Required work: The answer must be every line of the records below that contains the word "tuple".

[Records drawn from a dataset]
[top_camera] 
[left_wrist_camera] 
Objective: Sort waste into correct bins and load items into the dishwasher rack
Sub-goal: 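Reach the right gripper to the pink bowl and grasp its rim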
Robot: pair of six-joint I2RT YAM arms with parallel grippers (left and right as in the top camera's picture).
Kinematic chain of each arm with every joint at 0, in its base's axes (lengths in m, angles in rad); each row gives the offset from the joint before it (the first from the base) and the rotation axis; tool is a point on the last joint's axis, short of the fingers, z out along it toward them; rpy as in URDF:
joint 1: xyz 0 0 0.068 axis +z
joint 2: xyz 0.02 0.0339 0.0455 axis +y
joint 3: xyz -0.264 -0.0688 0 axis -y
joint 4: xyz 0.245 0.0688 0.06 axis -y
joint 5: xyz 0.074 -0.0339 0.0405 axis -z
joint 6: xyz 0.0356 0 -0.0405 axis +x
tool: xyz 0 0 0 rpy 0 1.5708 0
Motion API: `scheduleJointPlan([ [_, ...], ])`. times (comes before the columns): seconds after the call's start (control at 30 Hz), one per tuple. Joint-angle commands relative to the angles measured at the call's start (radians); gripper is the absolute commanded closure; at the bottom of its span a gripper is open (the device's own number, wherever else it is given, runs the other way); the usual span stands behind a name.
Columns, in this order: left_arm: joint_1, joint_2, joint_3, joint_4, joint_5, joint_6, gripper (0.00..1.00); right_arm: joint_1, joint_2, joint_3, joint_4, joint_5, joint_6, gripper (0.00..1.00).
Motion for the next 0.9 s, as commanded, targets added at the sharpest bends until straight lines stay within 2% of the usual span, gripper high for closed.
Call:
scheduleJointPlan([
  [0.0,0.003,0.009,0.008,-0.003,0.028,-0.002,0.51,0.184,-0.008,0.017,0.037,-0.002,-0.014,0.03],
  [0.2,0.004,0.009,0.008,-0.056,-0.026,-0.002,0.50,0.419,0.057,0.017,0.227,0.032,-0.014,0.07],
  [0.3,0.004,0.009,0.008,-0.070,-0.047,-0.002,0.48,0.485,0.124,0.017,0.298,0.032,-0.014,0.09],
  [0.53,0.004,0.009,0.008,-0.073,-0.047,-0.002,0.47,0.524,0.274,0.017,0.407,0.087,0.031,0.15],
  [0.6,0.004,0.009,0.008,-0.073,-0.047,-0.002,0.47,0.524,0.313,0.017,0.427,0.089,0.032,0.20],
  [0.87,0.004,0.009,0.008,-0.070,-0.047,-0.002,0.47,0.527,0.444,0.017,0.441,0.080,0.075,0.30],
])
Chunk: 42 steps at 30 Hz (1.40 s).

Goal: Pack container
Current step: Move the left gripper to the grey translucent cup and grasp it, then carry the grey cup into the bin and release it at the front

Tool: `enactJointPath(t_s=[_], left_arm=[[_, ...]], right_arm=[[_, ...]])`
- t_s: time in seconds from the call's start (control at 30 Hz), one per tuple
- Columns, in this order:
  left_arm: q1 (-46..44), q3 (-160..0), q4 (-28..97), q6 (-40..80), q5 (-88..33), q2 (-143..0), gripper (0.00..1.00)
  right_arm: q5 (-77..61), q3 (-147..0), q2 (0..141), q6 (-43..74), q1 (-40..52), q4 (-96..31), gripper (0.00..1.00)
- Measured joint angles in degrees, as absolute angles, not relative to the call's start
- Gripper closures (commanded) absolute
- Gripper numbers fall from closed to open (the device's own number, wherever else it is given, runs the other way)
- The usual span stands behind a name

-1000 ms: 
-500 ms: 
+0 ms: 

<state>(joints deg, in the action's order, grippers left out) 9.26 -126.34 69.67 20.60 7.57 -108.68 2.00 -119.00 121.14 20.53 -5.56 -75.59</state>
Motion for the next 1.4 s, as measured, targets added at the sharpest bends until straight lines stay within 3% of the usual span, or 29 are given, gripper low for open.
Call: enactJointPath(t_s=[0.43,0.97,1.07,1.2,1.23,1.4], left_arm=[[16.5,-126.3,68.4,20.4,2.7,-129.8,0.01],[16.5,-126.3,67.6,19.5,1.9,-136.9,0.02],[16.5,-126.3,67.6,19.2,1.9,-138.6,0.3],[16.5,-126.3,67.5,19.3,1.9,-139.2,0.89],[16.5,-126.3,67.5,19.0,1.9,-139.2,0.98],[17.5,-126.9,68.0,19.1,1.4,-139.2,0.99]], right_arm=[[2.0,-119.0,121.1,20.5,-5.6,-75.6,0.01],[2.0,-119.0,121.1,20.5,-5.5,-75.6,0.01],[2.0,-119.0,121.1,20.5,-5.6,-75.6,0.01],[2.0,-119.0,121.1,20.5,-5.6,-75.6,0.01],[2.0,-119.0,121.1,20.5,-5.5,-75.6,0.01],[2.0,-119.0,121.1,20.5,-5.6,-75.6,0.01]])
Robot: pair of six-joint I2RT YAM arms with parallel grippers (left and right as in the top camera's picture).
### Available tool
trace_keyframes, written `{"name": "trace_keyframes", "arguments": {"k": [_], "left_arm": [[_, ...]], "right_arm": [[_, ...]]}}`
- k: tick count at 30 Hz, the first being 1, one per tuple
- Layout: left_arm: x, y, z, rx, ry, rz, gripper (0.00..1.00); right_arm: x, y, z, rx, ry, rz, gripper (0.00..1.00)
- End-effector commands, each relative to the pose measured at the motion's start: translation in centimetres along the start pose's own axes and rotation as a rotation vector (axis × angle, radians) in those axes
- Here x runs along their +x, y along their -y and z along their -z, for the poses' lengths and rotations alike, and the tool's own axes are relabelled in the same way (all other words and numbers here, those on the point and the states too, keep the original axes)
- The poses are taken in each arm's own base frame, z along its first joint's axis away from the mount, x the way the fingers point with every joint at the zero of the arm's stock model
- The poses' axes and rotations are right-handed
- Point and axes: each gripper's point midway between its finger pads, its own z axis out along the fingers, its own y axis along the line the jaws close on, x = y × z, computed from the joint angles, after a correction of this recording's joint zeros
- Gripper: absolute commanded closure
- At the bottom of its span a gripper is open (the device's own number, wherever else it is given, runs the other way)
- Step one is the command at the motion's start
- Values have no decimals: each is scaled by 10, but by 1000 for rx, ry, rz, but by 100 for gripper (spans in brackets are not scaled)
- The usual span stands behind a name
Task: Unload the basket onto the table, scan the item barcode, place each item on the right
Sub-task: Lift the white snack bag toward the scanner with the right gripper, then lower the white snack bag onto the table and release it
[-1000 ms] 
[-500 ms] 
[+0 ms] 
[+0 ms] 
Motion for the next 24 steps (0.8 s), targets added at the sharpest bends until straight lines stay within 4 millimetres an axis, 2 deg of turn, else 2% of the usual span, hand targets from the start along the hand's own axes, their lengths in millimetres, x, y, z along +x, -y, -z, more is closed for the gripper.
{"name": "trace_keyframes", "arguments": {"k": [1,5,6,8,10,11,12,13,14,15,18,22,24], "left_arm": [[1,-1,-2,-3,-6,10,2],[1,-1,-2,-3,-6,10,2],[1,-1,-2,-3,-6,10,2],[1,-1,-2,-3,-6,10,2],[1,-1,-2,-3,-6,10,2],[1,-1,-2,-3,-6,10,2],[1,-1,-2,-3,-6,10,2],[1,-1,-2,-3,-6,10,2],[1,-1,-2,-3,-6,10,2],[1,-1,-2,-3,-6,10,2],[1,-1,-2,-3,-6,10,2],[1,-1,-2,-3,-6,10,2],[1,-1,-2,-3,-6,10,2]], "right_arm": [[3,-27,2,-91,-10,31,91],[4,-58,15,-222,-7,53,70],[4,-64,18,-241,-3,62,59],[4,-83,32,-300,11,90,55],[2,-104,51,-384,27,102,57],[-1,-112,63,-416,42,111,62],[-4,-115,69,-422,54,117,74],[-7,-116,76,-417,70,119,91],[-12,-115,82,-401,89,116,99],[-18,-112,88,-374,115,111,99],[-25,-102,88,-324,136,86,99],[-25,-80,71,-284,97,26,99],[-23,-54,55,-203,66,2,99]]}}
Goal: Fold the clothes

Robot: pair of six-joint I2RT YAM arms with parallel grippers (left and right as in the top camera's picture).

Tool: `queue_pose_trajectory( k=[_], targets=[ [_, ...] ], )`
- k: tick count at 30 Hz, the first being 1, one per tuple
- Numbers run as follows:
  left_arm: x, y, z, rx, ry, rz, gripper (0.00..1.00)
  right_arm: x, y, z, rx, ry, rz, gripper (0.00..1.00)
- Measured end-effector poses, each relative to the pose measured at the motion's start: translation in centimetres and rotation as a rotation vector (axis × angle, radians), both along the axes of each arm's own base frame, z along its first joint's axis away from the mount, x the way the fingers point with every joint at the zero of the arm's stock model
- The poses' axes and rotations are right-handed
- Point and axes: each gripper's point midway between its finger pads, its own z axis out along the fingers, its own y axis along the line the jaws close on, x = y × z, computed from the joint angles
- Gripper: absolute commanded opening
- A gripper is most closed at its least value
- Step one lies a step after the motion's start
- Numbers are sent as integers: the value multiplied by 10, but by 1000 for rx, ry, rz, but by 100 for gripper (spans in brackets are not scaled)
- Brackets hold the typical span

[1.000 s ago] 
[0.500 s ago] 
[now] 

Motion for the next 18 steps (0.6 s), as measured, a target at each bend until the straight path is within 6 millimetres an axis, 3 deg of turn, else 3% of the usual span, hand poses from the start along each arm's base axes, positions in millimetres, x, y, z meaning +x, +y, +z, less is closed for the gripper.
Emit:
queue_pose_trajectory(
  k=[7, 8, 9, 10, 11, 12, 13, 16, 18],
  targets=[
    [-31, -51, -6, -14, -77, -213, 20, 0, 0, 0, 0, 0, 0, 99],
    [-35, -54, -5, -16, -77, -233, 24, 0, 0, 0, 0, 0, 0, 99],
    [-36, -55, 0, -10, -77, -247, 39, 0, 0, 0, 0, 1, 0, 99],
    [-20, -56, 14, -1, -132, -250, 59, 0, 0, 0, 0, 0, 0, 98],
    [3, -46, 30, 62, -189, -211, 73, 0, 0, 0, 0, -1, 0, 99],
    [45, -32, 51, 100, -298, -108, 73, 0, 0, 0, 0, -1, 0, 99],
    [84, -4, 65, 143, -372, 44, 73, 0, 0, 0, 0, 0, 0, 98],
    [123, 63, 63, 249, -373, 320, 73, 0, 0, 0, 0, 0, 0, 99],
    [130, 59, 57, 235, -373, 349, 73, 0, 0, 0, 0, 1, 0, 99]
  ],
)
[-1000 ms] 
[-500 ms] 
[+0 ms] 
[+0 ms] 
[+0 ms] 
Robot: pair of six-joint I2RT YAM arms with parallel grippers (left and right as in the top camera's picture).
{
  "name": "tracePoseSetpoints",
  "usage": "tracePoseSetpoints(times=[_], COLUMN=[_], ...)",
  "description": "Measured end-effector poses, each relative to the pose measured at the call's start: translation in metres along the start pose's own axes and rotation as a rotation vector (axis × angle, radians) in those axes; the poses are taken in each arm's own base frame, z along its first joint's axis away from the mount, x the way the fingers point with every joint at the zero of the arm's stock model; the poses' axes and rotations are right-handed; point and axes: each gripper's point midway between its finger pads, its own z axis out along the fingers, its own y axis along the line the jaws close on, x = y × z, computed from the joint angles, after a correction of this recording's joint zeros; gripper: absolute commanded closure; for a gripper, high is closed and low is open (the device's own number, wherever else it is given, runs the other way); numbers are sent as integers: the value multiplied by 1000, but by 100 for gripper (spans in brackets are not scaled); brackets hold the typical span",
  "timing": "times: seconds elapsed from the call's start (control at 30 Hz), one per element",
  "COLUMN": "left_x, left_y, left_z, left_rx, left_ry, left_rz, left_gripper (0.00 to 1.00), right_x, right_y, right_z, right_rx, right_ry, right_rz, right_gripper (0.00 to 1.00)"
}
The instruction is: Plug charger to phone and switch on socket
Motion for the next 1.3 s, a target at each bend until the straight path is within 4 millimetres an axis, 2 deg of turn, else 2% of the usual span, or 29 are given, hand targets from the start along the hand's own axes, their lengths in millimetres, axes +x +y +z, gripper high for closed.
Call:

Answer to the exercise:
Motion API: `scheduleJointPlan([ [_, ...], ])`. times (comes before the columns): seconds after the call's start (control at 30 Hz), one per tuple. Joint-angle commands relative to the angles measured at the call's start (radians); gripper is the absolute commanded closure; at the bottom of its span a gripper is open (the device's own number, wherever else it is given, runs the other way); the usual span stands behind a name.
- t_s: time in seconds from the call's start (control at 30 Hz), one per tuple
- k: tick count at 30 Hz, the first being 1, one per tuple
- k: tick count at 30 Hz, the first being 1, one per tuple

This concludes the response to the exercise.